Par une décision en date du 11 avril 2008, le Conseil d'Etat s'est prononcé sur l'intérêt pour une société mère de consentir des abandons de créances aux succursales de sa filiale étrangère. Il a, en particulier, fondé son appréciation sur l'intérêt commercial de la mère au développement de ses succursales, mais prend également en compte les capacités de financement de sa filiale. Il a ainsi jugé que les abandons de créance consentis aux succursales de Singapour et d'Australie de la société française Guerlain, succursales dépourvues de personnalité juridique, l'avaient été nécessairement à la filiale Guerlain Pacific Asia Ltd à laquelle ces succursales appartenaient. C'est ainsi au regard des relations entre la société française et sa filiale, et non au regard des relations entre cette société et les succursales de cette dernière, que doit s'apprécier le caractère déductible ou non des abandons de créance. Le Conseil d'Etat a donc expressément tenu compte, pour déterminer si les abandons de créance consentis constituaient ou non un transfert indirect de bénéfices au sens de l'article 57 du CGI (N° Lexbase : L1594HLM), de l'intérêt stratégique et commercial que pouvaient représenter les marchés d'Australie et de Singapour pour la distribution des produits de la société Guerlain ainsi que les besoins allégués de la filiale Guerlain Pacific Asia Ltd de disposer de fonds propres nécessaires au développement d'autres marchés en Asie pour ces mêmes produits. Même si, en l'espèce, les abandons de créance litigieux pouvaient légitimement être considérés comme constitutifs d'un transfert indirect de bénéfices au sens de l'article 57 du CGI, la décision du 11 avril 2008 tend à élargir la catégorie des abandons de créance non constitutifs d'un tel transfert puisque le Conseil d'Etat apprécie le caractère normal ou non des abandons de créances consentis aux succursales d'une filiale étrangère en prenant en compte non plus seulement l'intérêt commercial de la société mère au développement de ces structures mais également les besoins de financement de la filiale pour mener à bien son développement dans d'autres pays.

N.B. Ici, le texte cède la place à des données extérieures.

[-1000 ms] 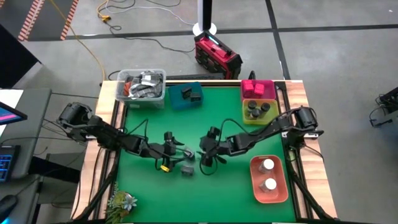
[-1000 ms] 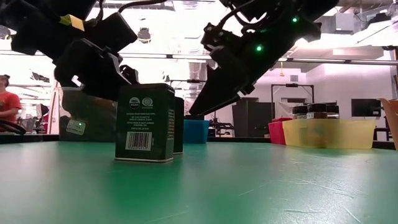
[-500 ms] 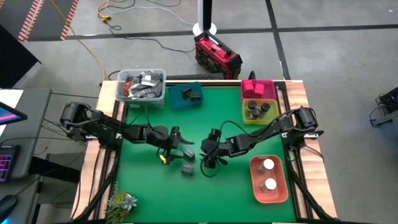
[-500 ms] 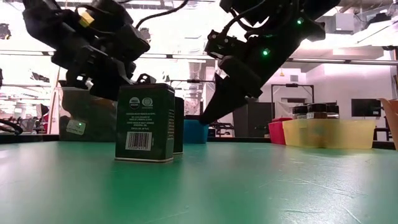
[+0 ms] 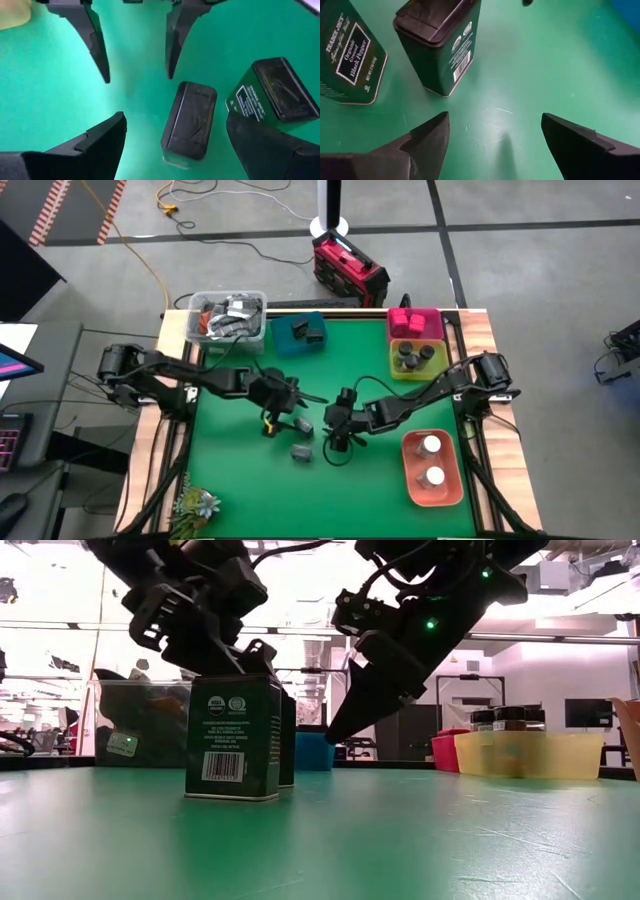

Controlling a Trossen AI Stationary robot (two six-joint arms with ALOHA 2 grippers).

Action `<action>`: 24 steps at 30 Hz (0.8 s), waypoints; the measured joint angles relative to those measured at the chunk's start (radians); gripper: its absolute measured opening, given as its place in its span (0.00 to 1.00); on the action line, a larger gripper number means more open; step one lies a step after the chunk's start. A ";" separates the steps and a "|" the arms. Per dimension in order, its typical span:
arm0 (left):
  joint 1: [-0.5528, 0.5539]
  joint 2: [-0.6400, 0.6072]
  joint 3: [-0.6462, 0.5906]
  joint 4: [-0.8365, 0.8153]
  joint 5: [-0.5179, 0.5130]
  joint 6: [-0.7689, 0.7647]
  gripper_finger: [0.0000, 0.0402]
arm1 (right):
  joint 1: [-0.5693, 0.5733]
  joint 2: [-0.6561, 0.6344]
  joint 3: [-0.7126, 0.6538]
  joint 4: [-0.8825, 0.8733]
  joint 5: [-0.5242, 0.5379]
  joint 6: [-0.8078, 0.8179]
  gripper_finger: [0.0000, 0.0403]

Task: Sort spices by type
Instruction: Put the black seasoning from the middle into the orange bin

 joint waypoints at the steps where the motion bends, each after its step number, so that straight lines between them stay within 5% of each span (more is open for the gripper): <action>1: 0.000 0.000 0.014 -0.029 0.000 0.009 0.82 | 0.000 0.000 0.000 -0.001 0.000 0.002 0.85; 12: -0.025 0.002 0.148 -0.239 -0.058 0.037 0.82 | 0.021 -0.060 0.000 -0.208 0.019 0.137 0.85; 24: -0.067 0.168 0.322 -0.440 -0.085 0.070 0.82 | 0.040 -0.063 0.000 -0.304 0.054 0.166 0.85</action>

1. S'inscrivant dans le régime classique des avantages consentis par des sociétés mères à leurs filiales...

1.1. Le régime des avantages consentis par une société à ses filiales

Ce régime juridique est souvent appelé régime des abandons de créance, mais il s'étend, au-delà des abandons de créance proprement dits, à toutes les aides financières ponctuelles permettant à une société de venir en aide à des filiales en difficulté. Les sommes dont la déductibilité est demandée peuvent donc être de simples subventions ou bien, comme en l'espèce, une provision pour risque de non-recouvrement d'avances consenties à une filiale. La jurisprudence, établie avec beaucoup de fermeté au début des années quatre-vingts, distingue les aides accordées selon qu'elles ont une finalité commerciale ou financière. L'objectif recherché est qualifié de commercial lorsque les difficultés de la filiale risquent de compromettre le volume des ventes de la société mère, de financier lorsque celle-ci cherche à maintenir la valeur de son portefeuille de participations.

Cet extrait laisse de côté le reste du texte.